▶ **GOAL OF THE EXERCISE**: For the entries below, print exactly the lines between the line holding "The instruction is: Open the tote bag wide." and the line holding "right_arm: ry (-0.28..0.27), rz", inclusive, and nothing else.

[[ RECORDS PROVIDED open ]]

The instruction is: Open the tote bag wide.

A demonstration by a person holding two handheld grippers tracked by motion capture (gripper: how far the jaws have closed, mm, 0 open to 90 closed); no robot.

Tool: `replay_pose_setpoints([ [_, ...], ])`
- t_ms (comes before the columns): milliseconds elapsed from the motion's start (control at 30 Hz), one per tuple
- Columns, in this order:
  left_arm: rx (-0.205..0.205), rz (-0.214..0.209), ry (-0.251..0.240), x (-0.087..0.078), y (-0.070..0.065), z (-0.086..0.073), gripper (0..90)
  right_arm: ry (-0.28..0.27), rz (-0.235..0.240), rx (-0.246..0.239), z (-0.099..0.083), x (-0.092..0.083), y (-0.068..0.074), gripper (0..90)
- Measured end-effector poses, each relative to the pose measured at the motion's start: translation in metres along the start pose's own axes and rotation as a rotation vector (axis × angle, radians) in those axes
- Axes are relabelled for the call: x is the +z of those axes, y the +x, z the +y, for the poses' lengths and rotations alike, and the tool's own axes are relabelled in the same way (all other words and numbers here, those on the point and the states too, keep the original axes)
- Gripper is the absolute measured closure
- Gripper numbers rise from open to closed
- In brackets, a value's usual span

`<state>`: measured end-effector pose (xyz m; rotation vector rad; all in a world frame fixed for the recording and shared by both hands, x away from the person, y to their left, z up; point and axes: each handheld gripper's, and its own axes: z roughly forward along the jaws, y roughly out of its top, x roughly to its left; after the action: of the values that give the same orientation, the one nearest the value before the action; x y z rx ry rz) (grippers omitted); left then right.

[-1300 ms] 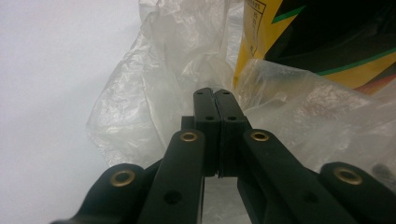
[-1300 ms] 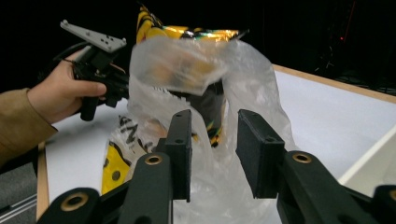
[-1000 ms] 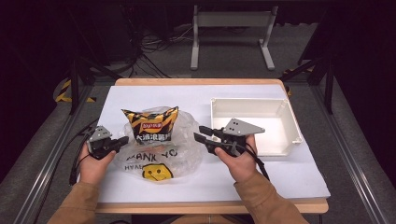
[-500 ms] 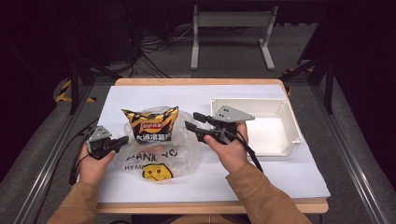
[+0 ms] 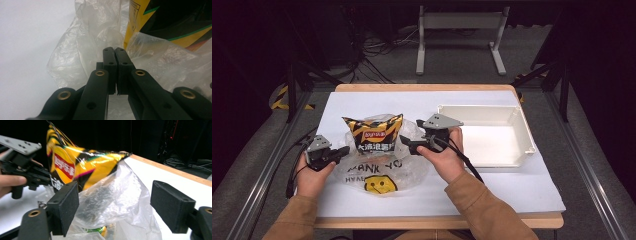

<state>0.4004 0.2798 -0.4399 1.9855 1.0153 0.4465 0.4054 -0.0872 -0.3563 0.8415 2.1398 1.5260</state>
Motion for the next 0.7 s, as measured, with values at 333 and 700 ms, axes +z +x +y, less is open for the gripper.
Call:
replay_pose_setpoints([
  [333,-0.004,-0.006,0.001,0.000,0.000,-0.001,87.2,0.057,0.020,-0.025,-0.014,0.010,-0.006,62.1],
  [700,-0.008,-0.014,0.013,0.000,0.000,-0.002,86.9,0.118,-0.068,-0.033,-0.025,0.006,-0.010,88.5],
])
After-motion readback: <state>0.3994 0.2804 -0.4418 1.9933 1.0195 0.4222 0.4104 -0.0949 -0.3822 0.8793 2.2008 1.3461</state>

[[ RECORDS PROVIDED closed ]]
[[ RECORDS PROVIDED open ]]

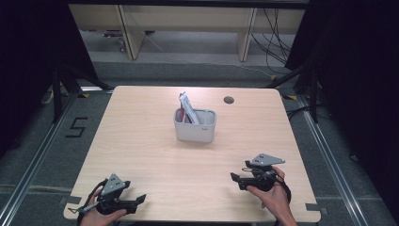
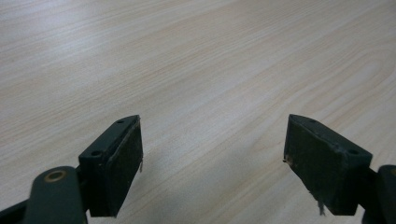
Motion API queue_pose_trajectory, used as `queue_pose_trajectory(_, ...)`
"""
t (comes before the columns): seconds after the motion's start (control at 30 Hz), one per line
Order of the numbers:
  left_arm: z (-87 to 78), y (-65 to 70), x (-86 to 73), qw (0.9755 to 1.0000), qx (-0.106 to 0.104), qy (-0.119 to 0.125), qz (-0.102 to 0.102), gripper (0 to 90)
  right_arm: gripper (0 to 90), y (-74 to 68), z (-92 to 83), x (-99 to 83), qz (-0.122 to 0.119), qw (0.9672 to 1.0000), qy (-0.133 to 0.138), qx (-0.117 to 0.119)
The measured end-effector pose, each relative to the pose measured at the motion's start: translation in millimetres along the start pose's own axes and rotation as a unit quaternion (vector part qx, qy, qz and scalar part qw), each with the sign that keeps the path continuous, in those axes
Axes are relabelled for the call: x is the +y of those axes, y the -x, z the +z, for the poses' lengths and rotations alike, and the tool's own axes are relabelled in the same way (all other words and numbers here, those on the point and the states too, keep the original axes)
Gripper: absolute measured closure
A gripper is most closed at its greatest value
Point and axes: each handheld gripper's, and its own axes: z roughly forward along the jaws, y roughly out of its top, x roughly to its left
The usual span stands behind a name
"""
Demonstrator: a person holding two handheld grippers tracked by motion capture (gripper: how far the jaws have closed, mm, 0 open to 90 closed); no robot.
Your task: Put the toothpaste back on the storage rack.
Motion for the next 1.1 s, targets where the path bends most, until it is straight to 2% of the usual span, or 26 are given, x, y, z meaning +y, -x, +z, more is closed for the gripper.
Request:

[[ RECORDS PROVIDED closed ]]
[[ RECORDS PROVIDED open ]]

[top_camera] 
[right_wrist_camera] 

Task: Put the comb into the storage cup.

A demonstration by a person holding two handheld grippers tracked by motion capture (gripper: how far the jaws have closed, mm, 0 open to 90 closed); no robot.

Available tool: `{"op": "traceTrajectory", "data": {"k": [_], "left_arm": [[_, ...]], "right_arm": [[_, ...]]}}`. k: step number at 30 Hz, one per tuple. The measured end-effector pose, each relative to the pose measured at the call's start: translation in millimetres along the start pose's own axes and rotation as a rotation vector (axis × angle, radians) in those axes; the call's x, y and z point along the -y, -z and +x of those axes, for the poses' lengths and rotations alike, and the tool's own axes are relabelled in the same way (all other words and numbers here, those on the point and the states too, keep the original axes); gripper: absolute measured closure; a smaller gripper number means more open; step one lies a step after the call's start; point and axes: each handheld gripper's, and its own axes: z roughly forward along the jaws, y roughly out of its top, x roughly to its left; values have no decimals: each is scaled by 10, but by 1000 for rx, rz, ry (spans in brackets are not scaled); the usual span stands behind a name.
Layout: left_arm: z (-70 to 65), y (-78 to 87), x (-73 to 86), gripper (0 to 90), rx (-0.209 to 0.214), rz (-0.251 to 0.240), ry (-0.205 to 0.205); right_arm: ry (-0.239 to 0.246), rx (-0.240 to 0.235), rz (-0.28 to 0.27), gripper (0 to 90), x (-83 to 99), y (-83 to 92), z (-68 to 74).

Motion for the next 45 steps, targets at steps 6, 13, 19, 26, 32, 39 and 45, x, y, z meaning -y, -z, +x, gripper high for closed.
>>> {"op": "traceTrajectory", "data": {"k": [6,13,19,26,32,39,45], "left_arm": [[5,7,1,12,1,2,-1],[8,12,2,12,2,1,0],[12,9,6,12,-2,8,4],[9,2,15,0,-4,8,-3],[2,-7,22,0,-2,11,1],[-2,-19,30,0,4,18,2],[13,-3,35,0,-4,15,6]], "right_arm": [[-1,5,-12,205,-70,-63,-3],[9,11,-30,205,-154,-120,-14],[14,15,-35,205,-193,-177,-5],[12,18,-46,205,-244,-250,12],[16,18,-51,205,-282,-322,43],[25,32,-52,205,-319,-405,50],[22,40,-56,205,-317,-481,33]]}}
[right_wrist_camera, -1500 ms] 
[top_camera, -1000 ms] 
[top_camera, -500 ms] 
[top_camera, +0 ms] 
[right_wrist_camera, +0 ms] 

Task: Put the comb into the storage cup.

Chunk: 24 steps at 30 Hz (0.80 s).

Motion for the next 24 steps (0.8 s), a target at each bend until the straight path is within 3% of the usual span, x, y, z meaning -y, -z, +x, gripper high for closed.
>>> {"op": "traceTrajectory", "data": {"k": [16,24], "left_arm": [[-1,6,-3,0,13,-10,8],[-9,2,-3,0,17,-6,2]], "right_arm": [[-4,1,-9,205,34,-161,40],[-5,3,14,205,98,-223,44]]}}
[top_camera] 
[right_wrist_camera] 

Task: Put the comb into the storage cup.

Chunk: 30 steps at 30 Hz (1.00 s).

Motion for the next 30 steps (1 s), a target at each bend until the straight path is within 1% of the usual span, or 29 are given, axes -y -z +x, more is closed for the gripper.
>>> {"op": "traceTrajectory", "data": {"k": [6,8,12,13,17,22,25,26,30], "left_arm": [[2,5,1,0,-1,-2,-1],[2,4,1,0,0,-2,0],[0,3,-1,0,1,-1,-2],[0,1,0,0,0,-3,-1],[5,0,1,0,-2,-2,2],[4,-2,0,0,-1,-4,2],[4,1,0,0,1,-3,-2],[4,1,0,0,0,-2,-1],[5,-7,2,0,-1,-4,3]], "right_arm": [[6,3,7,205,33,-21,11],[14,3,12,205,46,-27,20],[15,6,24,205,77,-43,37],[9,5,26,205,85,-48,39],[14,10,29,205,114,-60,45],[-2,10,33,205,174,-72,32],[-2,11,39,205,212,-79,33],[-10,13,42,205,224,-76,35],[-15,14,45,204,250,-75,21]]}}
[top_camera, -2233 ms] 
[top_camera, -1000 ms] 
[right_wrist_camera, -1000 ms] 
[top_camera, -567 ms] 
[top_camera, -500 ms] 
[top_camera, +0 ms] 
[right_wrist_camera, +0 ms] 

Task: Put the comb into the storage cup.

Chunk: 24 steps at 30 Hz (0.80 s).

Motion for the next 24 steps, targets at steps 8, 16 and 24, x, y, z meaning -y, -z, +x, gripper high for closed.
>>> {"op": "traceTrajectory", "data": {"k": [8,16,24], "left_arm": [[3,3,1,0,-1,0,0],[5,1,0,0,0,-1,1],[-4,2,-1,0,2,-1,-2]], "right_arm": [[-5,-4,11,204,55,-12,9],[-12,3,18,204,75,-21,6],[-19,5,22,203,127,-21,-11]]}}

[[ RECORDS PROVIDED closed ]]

▶ **OUTPUT BELOW**:
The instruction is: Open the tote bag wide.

A demonstration by a person holding two handheld grippers tracked by motion capture (gripper: how far the jaws have closed, mm, 0 open to 90 closed); no robot.

Tool: `replay_pose_setpoints([ [_, ...], ])`
- t_ms (comes before the columns): milliseconds elapsed from the motion's start (control at 30 Hz), one per tuple
- Columns, in this order:
  left_arm: rx (-0.205..0.205), rz (-0.214..0.209), ry (-0.251..0.240), x (-0.087..0.078), y (-0.070..0.065), z (-0.086..0.073), gripper (0..90)
  right_arm: ry (-0.28..0.27), rz (-0.235..0.240), rx (-0.246..0.239), z (-0.099..0.083), x (-0.092..0.083), y (-0.068..0.074), gripper (0..90)

No further work remains in this exercise.